Every line of the data below should be written out word for word.
====== SUPPLIED MATERIAL ======
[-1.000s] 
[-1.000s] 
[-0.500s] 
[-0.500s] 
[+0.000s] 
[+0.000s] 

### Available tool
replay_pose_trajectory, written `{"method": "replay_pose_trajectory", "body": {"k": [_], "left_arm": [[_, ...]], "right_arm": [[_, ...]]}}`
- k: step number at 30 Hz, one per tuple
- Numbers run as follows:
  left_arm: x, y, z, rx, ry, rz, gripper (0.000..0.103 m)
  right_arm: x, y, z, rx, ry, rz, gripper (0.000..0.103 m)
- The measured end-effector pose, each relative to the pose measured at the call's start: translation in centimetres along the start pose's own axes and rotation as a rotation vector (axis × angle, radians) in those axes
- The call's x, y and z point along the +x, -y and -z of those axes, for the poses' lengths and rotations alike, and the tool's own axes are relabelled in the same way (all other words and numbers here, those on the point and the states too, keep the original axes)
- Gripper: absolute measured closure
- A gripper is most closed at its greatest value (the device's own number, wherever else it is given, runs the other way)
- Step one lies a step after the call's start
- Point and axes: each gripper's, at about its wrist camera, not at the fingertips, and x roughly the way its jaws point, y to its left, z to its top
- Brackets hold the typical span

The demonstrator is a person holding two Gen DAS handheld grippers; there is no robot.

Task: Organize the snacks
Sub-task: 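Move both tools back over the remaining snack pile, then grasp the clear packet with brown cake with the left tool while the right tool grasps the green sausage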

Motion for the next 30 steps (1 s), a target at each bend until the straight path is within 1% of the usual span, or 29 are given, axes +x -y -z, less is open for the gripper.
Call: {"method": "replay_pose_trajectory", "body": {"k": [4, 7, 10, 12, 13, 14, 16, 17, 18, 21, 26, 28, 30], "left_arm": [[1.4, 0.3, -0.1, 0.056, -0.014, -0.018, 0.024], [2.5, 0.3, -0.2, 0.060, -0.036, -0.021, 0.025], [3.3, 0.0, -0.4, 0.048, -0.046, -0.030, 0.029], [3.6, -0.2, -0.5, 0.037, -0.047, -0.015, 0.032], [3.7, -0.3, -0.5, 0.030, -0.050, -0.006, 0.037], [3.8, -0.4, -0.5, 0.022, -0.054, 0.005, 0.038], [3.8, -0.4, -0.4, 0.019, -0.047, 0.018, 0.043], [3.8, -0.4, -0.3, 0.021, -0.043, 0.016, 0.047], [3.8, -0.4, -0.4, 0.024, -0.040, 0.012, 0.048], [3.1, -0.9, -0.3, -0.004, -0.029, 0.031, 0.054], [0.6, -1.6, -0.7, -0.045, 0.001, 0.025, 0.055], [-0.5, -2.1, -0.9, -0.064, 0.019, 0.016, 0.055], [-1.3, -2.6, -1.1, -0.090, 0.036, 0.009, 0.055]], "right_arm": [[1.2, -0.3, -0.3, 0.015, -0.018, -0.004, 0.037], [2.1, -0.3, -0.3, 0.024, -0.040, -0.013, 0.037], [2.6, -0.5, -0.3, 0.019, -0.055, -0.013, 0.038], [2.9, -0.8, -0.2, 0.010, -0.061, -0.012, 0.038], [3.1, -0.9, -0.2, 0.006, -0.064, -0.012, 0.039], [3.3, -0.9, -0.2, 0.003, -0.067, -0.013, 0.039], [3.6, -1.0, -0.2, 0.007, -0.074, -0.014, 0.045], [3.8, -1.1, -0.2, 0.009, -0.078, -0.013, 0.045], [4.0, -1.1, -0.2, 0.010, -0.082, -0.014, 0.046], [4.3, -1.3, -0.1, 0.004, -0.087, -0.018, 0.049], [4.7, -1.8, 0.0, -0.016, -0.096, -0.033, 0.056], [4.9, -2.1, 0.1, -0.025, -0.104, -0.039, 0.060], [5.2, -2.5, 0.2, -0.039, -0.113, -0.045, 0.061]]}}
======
RESPONSE TO THE EXERCISE:
[-1.000s] 
[-1.000s] 
[-0.500s] 
[-0.500s] 
[+0.000s] 
[+0.000s] 

### Available tool
replay_pose_trajectory, written `{"method": "replay_pose_trajectory", "body": {"k": [_], "left_arm": [[_, ...]], "right_arm": [[_, ...]]}}`
- k: step number at 30 Hz, one per tuple
- Numbers run as follows:
  left_arm: x, y, z, rx, ry, rz, gripper (0.000..0.103 m)
  right_arm: x, y, z, rx, ry, rz, gripper (0.000..0.103 m)
- The measured end-effector pose, each relative to the pose measured at the call's start: translation in centimetres along the start pose's own axes and rotation as a rotation vector (axis × angle, radians) in those axes
- The call's x, y and z point along the +x, -y and -z of those axes, for the poses' lengths and rotations alike, and the tool's own axes are relabelled in the same way (all other words and numbers here, those on the point and the states too, keep the original axes)
- Gripper: absolute measured closure
- A gripper is most closed at its greatest value (the device's own number, wherever else it is given, runs the other way)
- Step one lies a step after the call's start
- Point and axes: each gripper's, at about its wrist camera, not at the fingertips, and x roughly the way its jaws point, y to its left, z to its top
- Brackets hold the typical span

The demonstrator is a person holding two Gen DAS handheld grippers; there is no robot.

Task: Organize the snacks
Sub-task: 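Move both tools back over the remaining snack pile, then grasp the clear packet with brown cake with the left tool while the right tool grasps the green sausage
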
Motion for the next 30 steps (1 s), a target at each bend until the straight path is within 1% of the usual span, or 29 are given, axes +x -y -z, less is open for the gripper.
Call: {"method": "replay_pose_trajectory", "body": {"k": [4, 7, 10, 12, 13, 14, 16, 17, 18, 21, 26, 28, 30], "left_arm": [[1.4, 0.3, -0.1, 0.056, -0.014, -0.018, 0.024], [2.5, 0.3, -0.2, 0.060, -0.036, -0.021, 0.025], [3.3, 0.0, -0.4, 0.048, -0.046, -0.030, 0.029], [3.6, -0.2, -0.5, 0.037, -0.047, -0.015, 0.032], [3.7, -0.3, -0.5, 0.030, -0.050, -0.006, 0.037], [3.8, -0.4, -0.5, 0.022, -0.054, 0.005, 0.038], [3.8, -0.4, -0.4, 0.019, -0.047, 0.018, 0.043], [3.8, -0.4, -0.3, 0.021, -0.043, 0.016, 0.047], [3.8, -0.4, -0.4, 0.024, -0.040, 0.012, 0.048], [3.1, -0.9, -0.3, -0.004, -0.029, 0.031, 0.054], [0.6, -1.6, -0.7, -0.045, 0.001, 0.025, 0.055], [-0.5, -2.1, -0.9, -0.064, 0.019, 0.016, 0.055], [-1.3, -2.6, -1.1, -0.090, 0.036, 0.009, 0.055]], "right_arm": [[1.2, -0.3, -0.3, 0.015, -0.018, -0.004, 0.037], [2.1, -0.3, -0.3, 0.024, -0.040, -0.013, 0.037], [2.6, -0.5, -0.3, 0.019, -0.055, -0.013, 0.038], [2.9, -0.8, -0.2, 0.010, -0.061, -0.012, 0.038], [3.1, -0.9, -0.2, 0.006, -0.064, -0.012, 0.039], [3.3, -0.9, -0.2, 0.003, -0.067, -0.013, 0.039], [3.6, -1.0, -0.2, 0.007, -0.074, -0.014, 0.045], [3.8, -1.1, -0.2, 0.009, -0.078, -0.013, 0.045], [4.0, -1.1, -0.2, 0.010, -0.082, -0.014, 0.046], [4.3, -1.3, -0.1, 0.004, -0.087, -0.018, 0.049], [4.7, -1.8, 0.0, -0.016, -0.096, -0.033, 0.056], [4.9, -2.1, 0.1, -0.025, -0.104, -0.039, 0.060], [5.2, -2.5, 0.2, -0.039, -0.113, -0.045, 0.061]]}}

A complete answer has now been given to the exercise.